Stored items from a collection
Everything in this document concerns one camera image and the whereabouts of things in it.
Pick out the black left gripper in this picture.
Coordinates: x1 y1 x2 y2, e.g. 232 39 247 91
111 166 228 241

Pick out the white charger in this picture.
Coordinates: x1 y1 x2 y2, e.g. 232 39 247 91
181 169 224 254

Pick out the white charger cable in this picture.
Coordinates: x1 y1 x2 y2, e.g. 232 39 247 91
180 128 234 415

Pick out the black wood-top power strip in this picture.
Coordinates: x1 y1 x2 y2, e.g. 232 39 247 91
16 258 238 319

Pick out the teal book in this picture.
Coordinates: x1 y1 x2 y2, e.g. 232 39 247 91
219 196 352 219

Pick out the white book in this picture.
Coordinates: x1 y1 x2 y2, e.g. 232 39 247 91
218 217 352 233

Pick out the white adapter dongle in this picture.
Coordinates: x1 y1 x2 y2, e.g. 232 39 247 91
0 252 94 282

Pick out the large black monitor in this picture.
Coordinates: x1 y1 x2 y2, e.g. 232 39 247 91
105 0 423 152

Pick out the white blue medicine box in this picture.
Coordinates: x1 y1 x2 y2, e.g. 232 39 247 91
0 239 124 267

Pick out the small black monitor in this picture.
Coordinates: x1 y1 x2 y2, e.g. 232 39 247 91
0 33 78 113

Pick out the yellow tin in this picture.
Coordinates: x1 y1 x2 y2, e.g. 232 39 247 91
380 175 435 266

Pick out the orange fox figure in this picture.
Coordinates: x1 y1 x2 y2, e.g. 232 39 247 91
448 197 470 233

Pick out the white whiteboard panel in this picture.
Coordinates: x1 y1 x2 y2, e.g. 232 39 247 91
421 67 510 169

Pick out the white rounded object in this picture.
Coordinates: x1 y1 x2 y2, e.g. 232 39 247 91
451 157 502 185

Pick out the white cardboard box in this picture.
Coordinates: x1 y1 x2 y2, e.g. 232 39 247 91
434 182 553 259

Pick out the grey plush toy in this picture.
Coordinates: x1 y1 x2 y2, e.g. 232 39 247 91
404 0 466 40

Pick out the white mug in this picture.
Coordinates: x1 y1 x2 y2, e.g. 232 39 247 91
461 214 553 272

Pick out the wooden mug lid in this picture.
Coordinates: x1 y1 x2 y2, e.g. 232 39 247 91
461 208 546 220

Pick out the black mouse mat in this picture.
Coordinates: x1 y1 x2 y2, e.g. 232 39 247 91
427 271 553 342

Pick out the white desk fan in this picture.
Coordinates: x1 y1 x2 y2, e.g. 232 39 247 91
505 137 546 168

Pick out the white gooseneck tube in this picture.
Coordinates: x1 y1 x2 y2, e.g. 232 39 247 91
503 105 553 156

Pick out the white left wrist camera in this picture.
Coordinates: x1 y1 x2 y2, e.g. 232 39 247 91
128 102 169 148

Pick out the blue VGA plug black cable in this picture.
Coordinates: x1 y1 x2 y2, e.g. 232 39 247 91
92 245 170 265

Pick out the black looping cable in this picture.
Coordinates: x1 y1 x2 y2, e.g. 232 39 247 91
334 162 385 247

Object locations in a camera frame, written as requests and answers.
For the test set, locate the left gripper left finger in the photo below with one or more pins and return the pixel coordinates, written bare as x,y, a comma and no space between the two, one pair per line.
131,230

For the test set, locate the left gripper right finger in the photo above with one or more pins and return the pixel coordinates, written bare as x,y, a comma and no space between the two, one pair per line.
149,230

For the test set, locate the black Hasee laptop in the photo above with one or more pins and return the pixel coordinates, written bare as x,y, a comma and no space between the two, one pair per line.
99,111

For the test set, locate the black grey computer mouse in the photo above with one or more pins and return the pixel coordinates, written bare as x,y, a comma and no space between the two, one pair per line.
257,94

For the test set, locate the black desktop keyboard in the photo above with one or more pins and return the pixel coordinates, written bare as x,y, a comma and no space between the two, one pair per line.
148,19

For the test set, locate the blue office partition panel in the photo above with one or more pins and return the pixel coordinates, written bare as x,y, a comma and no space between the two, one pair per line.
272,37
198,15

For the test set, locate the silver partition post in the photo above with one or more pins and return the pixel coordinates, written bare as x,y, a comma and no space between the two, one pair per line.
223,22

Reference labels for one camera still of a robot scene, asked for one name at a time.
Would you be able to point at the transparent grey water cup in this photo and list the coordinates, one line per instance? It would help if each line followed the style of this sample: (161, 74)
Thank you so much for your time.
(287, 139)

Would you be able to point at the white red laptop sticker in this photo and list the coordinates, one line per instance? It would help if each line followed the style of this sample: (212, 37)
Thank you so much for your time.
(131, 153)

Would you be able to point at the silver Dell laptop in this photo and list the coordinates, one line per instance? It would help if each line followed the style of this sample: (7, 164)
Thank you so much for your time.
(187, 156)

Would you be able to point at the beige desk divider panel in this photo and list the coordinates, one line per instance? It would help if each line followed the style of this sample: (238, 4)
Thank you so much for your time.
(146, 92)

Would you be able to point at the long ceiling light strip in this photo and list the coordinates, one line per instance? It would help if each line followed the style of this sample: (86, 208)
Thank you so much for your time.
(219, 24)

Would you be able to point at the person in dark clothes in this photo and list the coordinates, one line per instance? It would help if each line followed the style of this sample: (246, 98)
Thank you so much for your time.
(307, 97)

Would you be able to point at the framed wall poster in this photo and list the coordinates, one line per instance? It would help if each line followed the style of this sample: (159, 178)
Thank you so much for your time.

Task directions –
Report all lines in the records that include the string "monitor".

Solution to this problem –
Pick out the large black monitor in this picture.
Pick out the small black monitor in this picture.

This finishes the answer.